If a line in the listing below includes the string "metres", pull it out.
[Start of Attachment]
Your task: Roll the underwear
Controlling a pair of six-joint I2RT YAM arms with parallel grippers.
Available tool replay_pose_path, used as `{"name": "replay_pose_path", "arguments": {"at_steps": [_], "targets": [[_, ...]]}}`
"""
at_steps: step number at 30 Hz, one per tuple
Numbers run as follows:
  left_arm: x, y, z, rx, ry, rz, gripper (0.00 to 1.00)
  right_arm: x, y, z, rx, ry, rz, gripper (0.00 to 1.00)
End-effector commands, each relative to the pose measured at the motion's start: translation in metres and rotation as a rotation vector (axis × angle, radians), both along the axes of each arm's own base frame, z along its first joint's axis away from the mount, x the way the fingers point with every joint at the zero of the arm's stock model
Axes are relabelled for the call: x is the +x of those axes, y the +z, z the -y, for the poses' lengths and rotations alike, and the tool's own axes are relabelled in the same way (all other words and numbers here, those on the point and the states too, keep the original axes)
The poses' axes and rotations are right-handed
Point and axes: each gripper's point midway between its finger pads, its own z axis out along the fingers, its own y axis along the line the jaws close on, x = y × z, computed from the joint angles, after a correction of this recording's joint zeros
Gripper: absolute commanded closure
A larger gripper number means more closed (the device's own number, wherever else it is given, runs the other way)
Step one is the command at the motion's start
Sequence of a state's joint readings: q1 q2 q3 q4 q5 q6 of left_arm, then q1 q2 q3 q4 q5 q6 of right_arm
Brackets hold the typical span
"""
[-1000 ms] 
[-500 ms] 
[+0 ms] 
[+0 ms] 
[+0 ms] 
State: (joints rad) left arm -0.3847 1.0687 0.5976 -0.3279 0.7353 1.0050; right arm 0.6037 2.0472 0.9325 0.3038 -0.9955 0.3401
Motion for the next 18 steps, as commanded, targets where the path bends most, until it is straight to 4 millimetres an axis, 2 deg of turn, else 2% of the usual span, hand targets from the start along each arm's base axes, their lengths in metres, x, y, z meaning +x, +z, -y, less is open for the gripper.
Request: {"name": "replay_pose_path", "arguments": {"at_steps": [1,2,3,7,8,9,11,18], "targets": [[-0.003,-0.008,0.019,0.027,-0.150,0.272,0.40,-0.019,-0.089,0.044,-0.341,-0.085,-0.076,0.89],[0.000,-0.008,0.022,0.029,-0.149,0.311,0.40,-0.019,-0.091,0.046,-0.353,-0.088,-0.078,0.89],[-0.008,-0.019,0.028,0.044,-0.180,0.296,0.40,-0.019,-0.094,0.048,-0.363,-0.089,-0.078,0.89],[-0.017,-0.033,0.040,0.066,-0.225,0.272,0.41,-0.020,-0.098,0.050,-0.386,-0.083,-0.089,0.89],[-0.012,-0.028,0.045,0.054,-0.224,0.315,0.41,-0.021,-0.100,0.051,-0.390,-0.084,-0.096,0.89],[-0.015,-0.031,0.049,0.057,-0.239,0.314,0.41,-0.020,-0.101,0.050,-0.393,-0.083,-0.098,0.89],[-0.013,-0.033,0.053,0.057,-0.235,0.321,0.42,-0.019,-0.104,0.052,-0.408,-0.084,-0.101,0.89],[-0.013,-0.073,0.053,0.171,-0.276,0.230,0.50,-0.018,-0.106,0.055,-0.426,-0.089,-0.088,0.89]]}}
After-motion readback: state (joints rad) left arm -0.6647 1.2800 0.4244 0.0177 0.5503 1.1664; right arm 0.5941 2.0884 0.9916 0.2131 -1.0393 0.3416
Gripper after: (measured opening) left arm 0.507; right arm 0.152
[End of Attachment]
SOLUTION TO THE EXERCISE:
End-effector commands, each relative to the pose measured at the motion's start: translation in metres and rotation as a rotation vector (axis × angle, radians), both along the axes of each arm's own base frame, z along its first joint's axis away from the mount, x the way the fingers point with every joint at the zero of the arm's stock model
Motion for the next 18 steps, as commanded, targets where the path bends most, until it is straight to 4 millimetres an axis, 2 deg of turn, else 2% of the usual span, hand targets from the start along each arm's base axes, their lengths in metres, x, y, z meaning +x, +z, -y, less is open for the gripper.

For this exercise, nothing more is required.